Following this statement, key stock market indices in Europe were trading with gains of around 1 per cent. The Dow Jones Industrial Average rose 55.14 points, or 0.16 per cent, to open Tuesday at 34,025.61.

Analysts said the focus for the next few days for both global and Indian stock markets will be the US Fed meeting on Tuesday and the RBI Monetary policy on October 8. When the US dollar rises, all other asset classes, including stock markets, move the other way, and vice-versa.

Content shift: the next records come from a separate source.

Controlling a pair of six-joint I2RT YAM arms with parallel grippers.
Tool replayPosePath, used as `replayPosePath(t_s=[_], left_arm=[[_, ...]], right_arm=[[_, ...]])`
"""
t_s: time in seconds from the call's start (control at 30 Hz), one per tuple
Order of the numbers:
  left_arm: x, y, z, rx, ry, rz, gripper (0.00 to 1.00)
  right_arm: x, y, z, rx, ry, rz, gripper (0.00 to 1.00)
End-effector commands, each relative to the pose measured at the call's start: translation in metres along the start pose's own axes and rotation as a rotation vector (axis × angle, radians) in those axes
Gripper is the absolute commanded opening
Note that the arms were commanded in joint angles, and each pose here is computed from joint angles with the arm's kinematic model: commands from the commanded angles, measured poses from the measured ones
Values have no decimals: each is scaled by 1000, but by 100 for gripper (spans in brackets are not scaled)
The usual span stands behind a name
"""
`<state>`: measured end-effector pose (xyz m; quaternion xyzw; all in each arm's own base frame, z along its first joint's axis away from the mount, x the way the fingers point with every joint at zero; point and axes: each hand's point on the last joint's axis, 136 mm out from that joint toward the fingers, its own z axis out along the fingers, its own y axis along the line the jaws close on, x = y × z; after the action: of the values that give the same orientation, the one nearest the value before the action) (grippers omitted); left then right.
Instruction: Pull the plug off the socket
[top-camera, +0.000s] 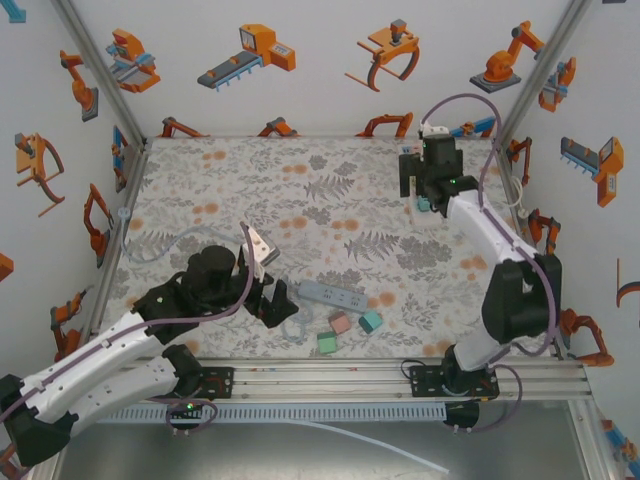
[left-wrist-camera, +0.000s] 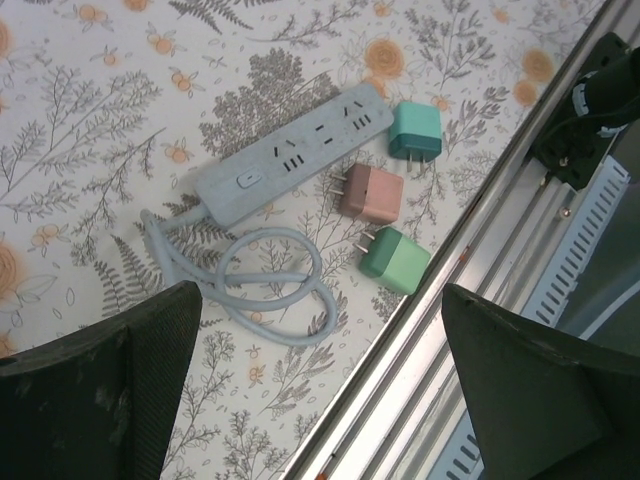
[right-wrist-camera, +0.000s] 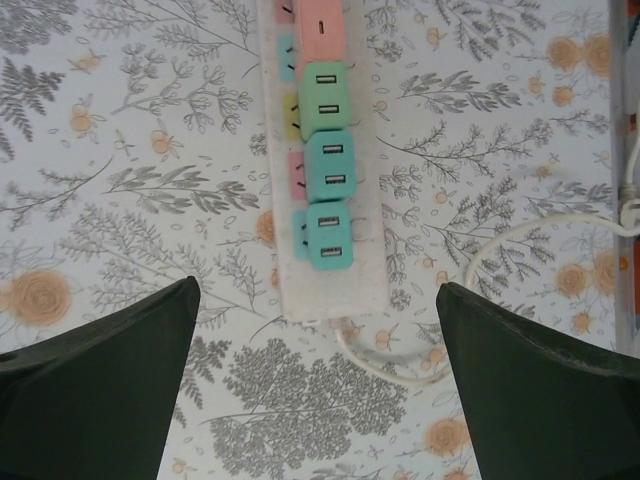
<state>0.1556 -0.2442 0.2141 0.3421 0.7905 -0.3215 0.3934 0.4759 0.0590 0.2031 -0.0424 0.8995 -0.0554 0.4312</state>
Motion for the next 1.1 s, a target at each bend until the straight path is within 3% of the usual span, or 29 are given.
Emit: replayPosePath(t_s=[0.0,0.27,0.5,0.67,0.93,1.07], left_arm=[[10,5,0,-31,34,-47,97],[9,6,-11,-47,-1,-60,97],[12,8,-9,-58,8,-61,97],[11,9,-5,-59,17,-53,97],[16,15,-3,-89,25,-48,97],[14,17,-3,-99,7,-49,97]], right_arm=[[19,7,28,-93,122,-26,92],[63,-5,94,-64,284,-38,96],[87,6,113,-112,358,-41,98],[100,17,118,-167,390,-39,80],[96,22,113,-212,390,-70,60],[84,40,99,-307,333,-111,56]])
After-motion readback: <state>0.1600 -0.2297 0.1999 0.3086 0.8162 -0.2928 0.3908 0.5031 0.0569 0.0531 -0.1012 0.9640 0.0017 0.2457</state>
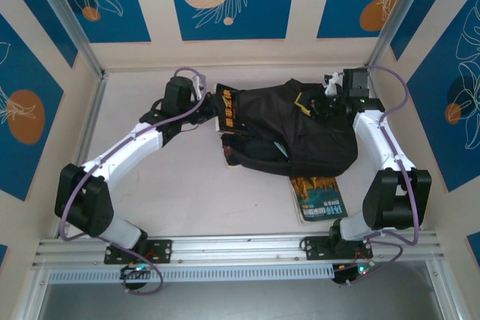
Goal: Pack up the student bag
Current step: Open the student bag at the top-right of the table.
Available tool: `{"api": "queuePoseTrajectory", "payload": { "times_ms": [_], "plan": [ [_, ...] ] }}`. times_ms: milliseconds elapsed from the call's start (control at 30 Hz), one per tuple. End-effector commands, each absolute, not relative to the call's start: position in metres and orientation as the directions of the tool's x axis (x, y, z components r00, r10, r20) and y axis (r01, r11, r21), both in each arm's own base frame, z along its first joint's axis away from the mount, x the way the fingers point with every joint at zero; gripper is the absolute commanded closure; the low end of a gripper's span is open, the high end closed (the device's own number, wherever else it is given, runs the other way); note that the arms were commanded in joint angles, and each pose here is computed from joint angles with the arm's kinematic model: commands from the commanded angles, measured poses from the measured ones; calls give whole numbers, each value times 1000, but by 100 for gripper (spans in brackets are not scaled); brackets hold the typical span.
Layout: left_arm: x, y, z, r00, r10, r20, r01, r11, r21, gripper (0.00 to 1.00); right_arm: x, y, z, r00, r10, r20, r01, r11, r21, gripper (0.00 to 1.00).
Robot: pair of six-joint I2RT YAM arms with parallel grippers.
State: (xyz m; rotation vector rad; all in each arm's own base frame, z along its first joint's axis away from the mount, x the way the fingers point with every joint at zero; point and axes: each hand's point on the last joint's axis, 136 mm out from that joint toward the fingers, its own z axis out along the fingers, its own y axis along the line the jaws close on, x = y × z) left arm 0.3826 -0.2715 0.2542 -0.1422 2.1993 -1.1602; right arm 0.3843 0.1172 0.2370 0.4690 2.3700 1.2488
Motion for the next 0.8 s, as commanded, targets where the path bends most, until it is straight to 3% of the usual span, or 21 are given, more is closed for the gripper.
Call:
{"api": "queuePoseTrajectory", "payload": {
  "times_ms": [0, 133, 333, 633, 767],
  "plan": [
    [371, -291, 324, -730, -398, -556, 402, 409, -820, 100, 371, 134, 268, -880, 418, -226, 11, 493, 870, 61],
    [362, -292, 334, -728, -408, -551, 435, 346, -831, 100, 368, 127, 257, -867, 417, -272, 66, 638, 768, 48],
    [348, -287, 343, -718, -409, -562, 457, 331, -825, 100, 363, 129, 259, -866, 312, -390, 87, 863, 497, 46],
    [347, -292, 340, -737, -433, -519, 426, 298, -854, 100, 340, 217, 290, -907, 83, -412, -150, 852, 502, 46],
    [349, -307, 329, -766, -404, -500, 410, 291, -864, 100, 344, 224, 282, -910, 43, -411, -157, 884, 440, 44]
  ]
}}
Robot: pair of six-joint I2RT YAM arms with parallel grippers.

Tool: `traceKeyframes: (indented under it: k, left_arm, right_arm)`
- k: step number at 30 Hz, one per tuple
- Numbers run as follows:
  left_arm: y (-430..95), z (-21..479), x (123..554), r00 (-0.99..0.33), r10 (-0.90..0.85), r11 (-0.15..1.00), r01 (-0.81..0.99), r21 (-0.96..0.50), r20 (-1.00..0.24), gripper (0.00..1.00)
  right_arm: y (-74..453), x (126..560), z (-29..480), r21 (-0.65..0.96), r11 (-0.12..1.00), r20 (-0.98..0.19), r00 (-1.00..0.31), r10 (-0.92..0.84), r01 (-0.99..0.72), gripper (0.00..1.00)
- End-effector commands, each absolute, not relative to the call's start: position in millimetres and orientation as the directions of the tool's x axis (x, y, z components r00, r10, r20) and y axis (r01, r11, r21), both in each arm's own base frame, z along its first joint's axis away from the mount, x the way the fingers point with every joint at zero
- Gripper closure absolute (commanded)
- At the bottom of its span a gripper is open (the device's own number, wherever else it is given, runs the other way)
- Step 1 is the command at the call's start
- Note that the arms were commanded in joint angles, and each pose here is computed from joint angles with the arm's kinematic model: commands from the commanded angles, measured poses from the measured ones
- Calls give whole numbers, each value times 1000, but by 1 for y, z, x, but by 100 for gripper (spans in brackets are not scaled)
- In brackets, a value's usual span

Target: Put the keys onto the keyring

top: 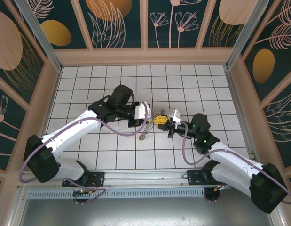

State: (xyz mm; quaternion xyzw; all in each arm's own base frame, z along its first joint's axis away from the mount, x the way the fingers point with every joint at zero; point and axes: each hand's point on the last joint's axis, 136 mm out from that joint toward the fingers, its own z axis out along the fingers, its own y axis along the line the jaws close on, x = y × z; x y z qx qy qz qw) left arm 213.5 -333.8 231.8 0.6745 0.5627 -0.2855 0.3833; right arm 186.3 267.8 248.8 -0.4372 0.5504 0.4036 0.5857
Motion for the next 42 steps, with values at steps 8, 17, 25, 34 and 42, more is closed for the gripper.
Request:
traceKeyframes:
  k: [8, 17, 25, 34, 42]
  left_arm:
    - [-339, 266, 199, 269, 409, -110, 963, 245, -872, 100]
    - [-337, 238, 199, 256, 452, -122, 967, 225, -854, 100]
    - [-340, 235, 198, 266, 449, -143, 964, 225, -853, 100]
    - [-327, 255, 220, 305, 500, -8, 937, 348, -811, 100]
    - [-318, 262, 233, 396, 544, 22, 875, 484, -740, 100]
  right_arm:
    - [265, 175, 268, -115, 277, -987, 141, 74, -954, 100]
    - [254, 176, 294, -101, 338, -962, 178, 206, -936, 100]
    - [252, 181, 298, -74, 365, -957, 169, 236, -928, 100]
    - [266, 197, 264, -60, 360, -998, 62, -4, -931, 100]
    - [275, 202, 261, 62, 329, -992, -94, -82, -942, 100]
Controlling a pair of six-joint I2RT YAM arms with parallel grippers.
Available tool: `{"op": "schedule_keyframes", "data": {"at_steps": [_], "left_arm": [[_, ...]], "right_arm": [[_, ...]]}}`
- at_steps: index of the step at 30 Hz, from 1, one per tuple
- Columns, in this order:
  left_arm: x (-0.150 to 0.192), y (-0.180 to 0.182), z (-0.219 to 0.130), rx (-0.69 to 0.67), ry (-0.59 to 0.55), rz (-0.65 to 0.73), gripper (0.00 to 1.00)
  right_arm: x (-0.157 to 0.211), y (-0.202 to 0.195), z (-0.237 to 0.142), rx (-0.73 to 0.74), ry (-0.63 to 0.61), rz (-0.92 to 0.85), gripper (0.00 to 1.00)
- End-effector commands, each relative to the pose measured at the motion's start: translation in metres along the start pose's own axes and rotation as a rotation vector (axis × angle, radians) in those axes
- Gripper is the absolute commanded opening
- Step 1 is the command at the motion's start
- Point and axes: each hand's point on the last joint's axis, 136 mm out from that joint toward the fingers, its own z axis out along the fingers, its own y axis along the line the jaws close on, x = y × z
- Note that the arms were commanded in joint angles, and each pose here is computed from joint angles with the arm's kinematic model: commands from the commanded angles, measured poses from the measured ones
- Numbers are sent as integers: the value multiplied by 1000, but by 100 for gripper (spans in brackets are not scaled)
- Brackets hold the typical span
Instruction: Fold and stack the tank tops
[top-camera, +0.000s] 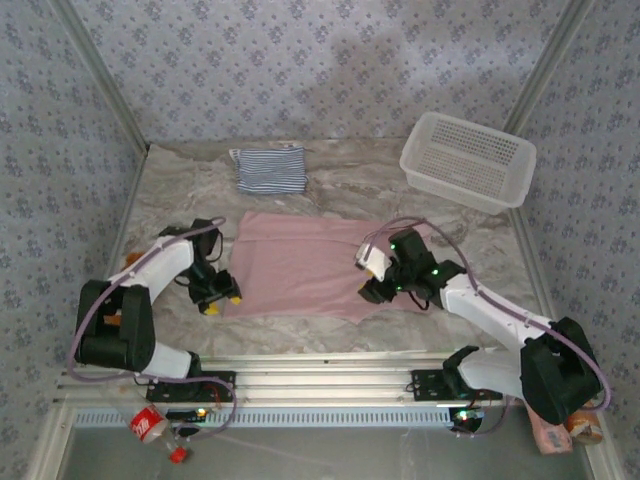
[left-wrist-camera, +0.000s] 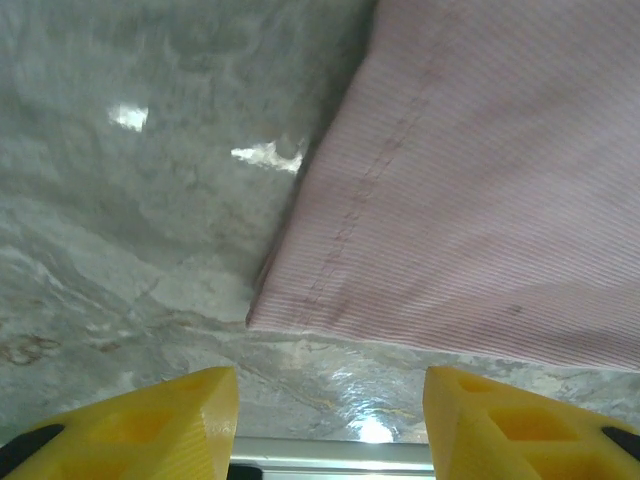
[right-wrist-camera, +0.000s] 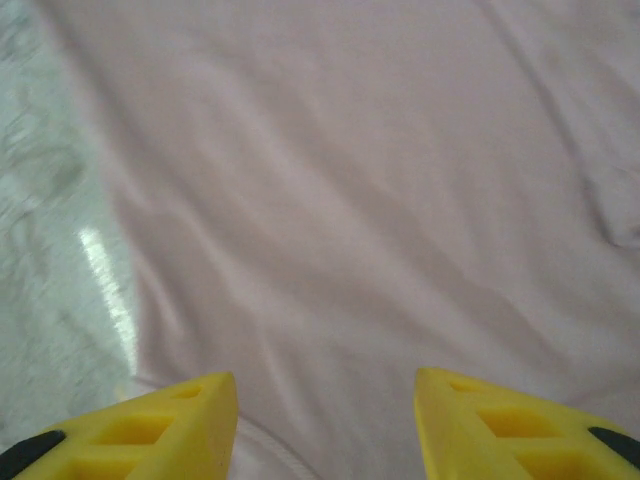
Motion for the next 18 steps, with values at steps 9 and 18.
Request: {"op": "schedule_keyframes", "data": {"at_steps": [9,18], "left_arm": [[10,1,35,27,32,-116,48],[-2,12,33,-54,-9,-73,43]], "right_arm": [[30,58,29,-145,165,-352,52],[57,66,49,-167,303,-427,49]]}}
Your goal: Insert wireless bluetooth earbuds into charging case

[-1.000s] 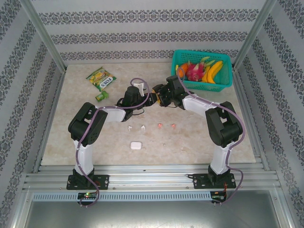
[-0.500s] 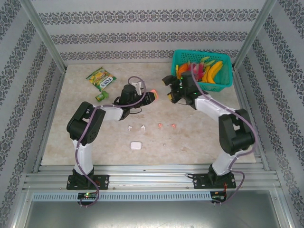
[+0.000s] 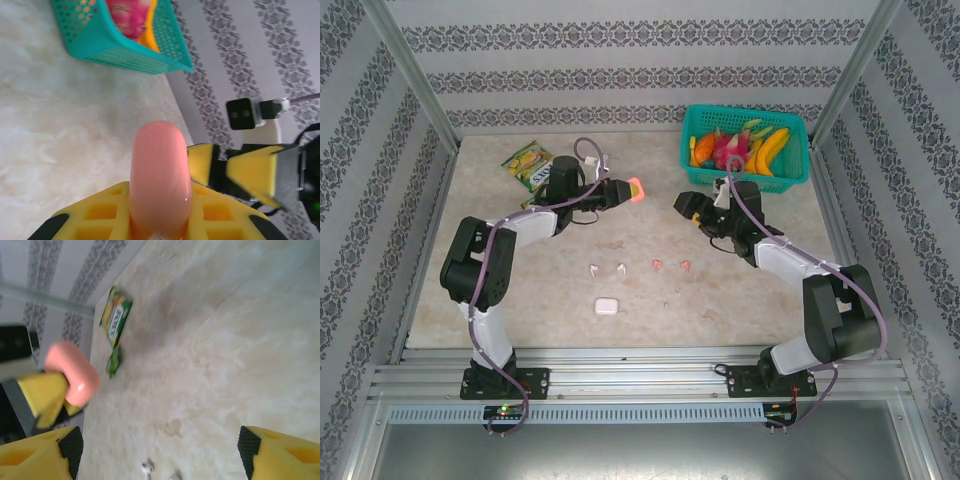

“The most hawkish outlook (for USD) from the meeting would be if the US Fed announces tapering or even at least the timing. If this happens, we could see the US Dollar Index moving up which shall impact the rupee and all other asset classes. On the contrary, the most bearish outlook (for the US dollar) would be if the US Fed highlights concerns over the job market. If the committee keeps the policy unchanged and hints at delayed tapering, we could see a fall in the US Dollar Index. This shall be a positive for the Indian rupee,” said Heena Naik, Research Analyst at Angel Broking.

Nirmal Bang’s Arora saidys that unless the Fed announces a meaningful tapering of its bond-buying, it would not affect the bullish momentum of markets. “Tuesday’s Fed chair statement is most important and will decide the further course of markets,” he Arora said.